[Material for this task — start]

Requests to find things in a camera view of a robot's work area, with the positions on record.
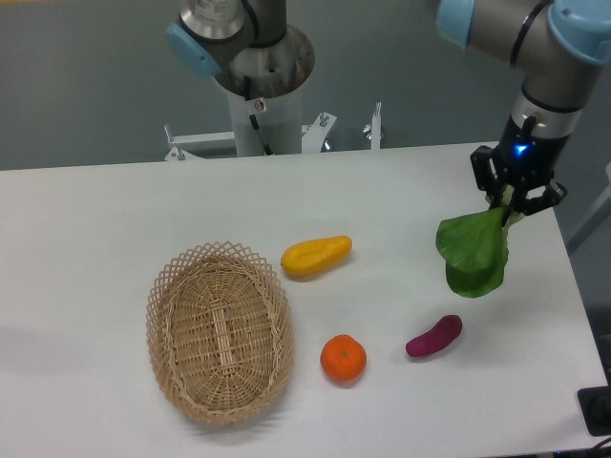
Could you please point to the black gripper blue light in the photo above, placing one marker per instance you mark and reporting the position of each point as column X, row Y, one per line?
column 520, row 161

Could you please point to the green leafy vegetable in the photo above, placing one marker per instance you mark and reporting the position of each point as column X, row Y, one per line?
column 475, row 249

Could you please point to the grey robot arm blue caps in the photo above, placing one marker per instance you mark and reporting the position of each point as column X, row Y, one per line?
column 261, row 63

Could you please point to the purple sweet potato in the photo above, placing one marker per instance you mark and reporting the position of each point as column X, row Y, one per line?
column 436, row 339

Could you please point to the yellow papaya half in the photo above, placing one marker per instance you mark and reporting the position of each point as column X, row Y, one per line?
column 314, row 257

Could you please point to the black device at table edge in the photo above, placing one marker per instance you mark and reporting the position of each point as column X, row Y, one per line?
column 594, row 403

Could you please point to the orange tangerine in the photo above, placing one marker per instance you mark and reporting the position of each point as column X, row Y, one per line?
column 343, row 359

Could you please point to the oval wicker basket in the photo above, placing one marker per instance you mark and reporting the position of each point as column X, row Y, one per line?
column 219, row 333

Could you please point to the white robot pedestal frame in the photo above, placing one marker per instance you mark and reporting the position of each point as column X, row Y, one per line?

[Material for this task — finish]

### Instructions to follow
Could you retype exactly the lines from the one containing "Could you please point to the yellow" through the final line of the data above, and no others?

### Answer box
Could you please point to the yellow papaya half in the photo above, placing one marker per instance you mark and reporting the position of each point as column X, row Y, one per line?
column 314, row 257

Could you please point to the black device at table edge in the photo above, placing one marker per instance you mark and reporting the position of each point as column X, row Y, one per line?
column 594, row 403

Could you please point to the orange tangerine in the photo above, placing one marker per instance you mark and reporting the position of each point as column X, row Y, one per line?
column 343, row 359

Could you please point to the oval wicker basket in the photo above, placing one marker per instance you mark and reporting the position of each point as column X, row Y, one per line?
column 219, row 333

Could you please point to the white robot pedestal frame in the photo above, placing one marker per instance you mark and reporting the position of each point as column X, row Y, one per line?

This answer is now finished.